Pimelia (Amblypteraca), Mas-Peinado, Buckley, Ruiz & Garcia-Paris, 2018

Systematics of Amblypteraca

The analysis of the molecular and morphological data sets yielded quite similar views, with populations of Larache, Assilah, and Cádiz representing a fairly homogeneous unit corresponding to the mitochondrial group V, different to a point from the populations of Troia (mtDNA group IV), Tleta Rissana (mtDNA group IV) and La Mamora (mtDNA group III). All these populations are well differentiated from those from Sidi Boughaba (mtDNA group II), and also from Sidi Ifni —Sidi Boughaba (mtDNA group I). Morphological differentiation of Tleta Rissana and La Mamora specimens is relatively well marked, also compatible with the subdivision represented in their mtDNA and mtDNA- ITS2 ( Fig. 6 View FIGURE 6 ).

In these groupings, however, there were some incongruences between the nuclear (ITS2) and mtDNA markers, suggesting the potential existence of gene exchange and/or mitochondrial introgression between some of those mitocondrial-morphological groups, or potential issues of incomplete lineage sorting (ILS) among markers. The nuclear tree showed that one specimen from Troia was nested among Assilah and Cádiz specimens, and was not sister to the other specimens from Troia. In addition, the specimen from Larache clustered together with specimens from Tleta Rissana, instead of being clustered with Assilah and Cádiz as they were in the mtDNA tree.

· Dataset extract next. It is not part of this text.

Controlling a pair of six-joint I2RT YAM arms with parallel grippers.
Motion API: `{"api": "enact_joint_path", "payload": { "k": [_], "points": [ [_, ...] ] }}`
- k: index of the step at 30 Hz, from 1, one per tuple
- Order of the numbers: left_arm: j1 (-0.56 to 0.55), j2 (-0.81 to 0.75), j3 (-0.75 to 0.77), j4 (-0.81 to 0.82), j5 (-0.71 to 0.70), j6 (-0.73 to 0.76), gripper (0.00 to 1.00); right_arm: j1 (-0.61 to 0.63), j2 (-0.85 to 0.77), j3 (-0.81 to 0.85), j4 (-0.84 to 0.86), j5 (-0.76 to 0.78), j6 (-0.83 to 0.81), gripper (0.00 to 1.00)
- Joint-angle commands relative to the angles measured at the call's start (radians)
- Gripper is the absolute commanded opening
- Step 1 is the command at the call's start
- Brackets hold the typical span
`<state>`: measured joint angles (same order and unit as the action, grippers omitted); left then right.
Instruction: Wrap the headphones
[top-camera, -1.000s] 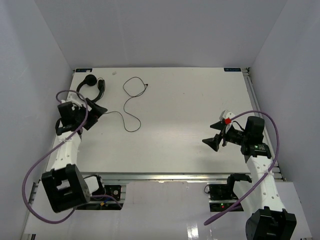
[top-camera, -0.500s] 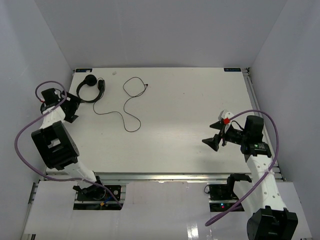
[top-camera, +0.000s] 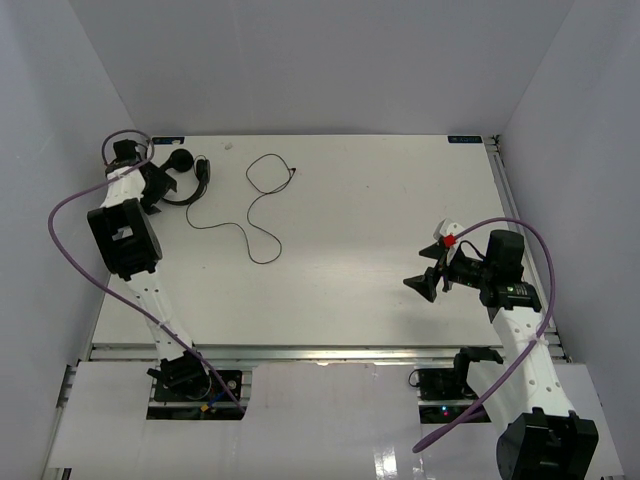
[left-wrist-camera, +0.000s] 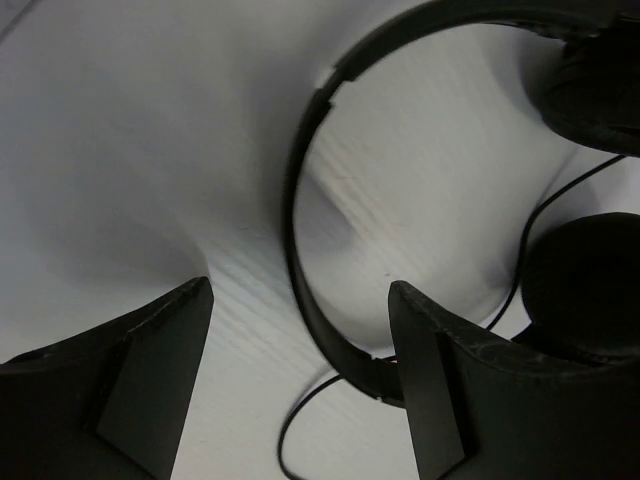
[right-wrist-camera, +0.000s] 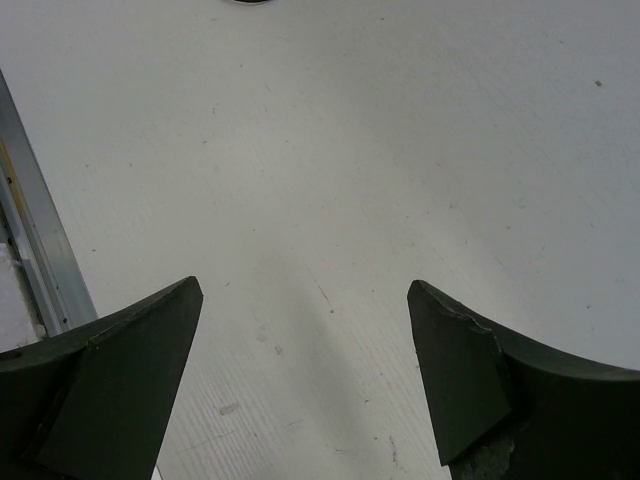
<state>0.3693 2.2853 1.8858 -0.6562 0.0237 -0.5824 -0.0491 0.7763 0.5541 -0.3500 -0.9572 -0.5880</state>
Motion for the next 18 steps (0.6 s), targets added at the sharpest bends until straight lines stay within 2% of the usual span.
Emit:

Discordances between mtDNA and nuclear markers in a few specimens may suggest some gene exchange between mtDNA groups III, IV and V (Larache-Tleta Rissana; Troia-Cádiz/ Assilah). Specimens of La Mamora from mtDNA group III seem to retain their morphological and genetic identity, but they could differ by up to three mutations (ITS2) with respect to other populations of mtDNA groups IV and V. Since samples from La Mamora consisted of only three specimens, it is not unlikely that gene exchange could be effective among neighboring populations of clades IV and V. Consequently, we tentatively retain in a single evolutionary unit (species) all populations included in mtDNA groups III, IV and V. There is complete marker congruence, and no evidence of gene flow between clades A (I), B (II), and C (III-IV-V), and therefore with the data at hand we consider the existence of three main evolutionary units (species) within Amblypteraca : Clades A, B and C.

Geographic correspondence between patterns of morphological and mtDNA variability suggests that the potential gene exchange within Clade C must have been very limited or that it is relatively recent. The close geographic proximity between Larache and Tleta Rissana, and the apparent absence of environmental barriers, makes quite likely the existence of current gene flow between them. These two population groups were probably separated by the Lukus (or Loukkos) river during the Pleistocene. Nowadays, the Lukus river forms an estuary in the area between Larache and Lixus which may have favoured the connection between both populations ( Gharbaoui 1981; El Morhit et al. 2013). Specimens of Amblyteraca that inhabit sandy soils might be easily changing river shores as the flowing patterns changed when filled with sediments. On the other hand, the morphological differentiation of the Troia specimens with respect to other sequenced individuals is quite evident; however, these specimens are similar to those from populations of Ksar es Seghir (= Alcazarseguer), located at the beaches between Tangier and Ceuta (northern tip of the Tingitanian Peninsula). Ksar es Seghir was taken by the Portuguese in 1458 and remained for about 100 years as a main center for communications and transport between Lisbon and the Northern African Portuguese settlements ( Braga 1998). An appealing explanation for the current presence of this Amblypteraca lineage in continental Portugal, near Lisbon, is that it is the result of a fortuitous human-mediated introduction from populations located near Ksar es Seghir. Unfortunately, these populations are mostly gone because of the construction of Tanger-Med, a mega-portuary infrastructure, and we were not able to get specimens to test this hypothesis. Lack of congruence between nuclear and mtDNA in one specimen from Troia may suggest that the Portuguese specimens were in contact with coastal Moroccan populations, likely before to their arrival to their present location in Portugal.

Considering that gene flow is apparently limited, and that populations still retain their morphological singularity, we consider that the evolutionary unit corresponding to Clade C (mtDNA groups III, IVa , IVb and V), can be subdivided in four subspecific entities. By doing this, we retained an evolutionary species concept within an integrative taxonomy framework ( Padial et al. 2010) for the combined mtDNA groups III, IV and V, but we also considered that the population units of La Mamora, Troia, Tleta Rissana, and Larache-Assilah-Cádiz, might become isolated and independent from each other in the future. The consideration of these morphological groupings as subspecific units was already proposed by Koch (1941) and partially by Antoine (1949, 1951).